Ну что, вывернулся, а? Ехал пьяный, машина не твоя. Я сразу понял, что ты на бровях, и если бы тот полицейский был поумнее, взял бы тебя за одно место, ну и еще жена чего не надо наговорила. Мы могли бы получить солидную компенсацию от вас, а вы – немалые хлопоты. Погубил ты нашу доченьку. А испугался только за собственную шкуру, что, не так? Видел я, когда вы с полицией разговаривали, у вас коленки дрожали, а только стало ясно, что все обойдется, то расцвел ты прямо на глазах, у меня прямо руки чесались съездить тебя по роже. Ну что, ты, наверное, уже заметил, что письмо со стола мистера Мэтью куда-то пропало? Это я его взял. Заглянул к тебе, а твоя сожительница любезно проводила меня к тебе в комнату, а там на столе и лежало письмо, отпечатанное, которое я и забрал. Ну как, неплохое доказательство? Тюрьма за такое светит, думаешь нет? А братцу пришлось бы давать показания не в твою пользу, пришлось бы, если бы письмо оказалось в полиции, так что и ему пришлось бы расплачиваться за ложные показания. Представь себе только, как тебе славно заживется в камере, рядом с братцем, сидящим по соседству!

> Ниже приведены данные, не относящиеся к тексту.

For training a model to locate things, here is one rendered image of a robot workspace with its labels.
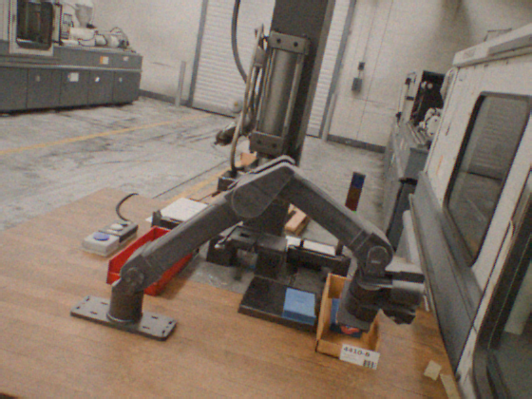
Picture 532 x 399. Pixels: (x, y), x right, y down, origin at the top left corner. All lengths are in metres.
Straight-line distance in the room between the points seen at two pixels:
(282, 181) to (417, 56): 9.64
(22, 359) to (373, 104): 9.78
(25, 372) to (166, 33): 10.80
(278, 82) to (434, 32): 9.34
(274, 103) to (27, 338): 0.72
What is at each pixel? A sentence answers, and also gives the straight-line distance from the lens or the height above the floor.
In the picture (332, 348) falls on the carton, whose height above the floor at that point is 0.92.
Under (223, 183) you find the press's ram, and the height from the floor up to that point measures 1.13.
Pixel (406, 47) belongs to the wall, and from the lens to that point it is 10.39.
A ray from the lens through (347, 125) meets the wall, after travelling 10.44.
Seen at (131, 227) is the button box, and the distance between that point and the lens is 1.38.
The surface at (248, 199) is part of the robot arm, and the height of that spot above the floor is 1.21.
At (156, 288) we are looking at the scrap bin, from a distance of 1.09.
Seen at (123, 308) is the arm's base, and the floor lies 0.94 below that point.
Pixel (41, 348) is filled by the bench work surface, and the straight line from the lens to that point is 0.95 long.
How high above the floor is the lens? 1.45
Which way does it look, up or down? 17 degrees down
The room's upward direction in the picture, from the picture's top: 12 degrees clockwise
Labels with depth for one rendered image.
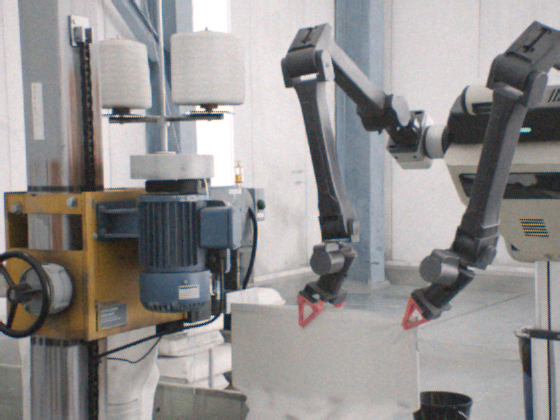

Но я не хочу вам вредить, не хочу зазря упекать в тюрьму, мне нужны деньги, и голова у меня варит. Понятно? Я приду, и мы поговорим. Письмо в банке, так что сюда приходить не имеет смысла. Жена ничего не знает, и если не хочешь неприятностей, лучше ее оставить в покое. Хватит с нее горя от вашей езды по пьянке. Выкрутиться вам удалось, и если хоть немного соображаете, то не будете поднимать шума. О сроке договоримся. Повезло вам, что я человек рассудительный, другой на моем месте так бы не оставил.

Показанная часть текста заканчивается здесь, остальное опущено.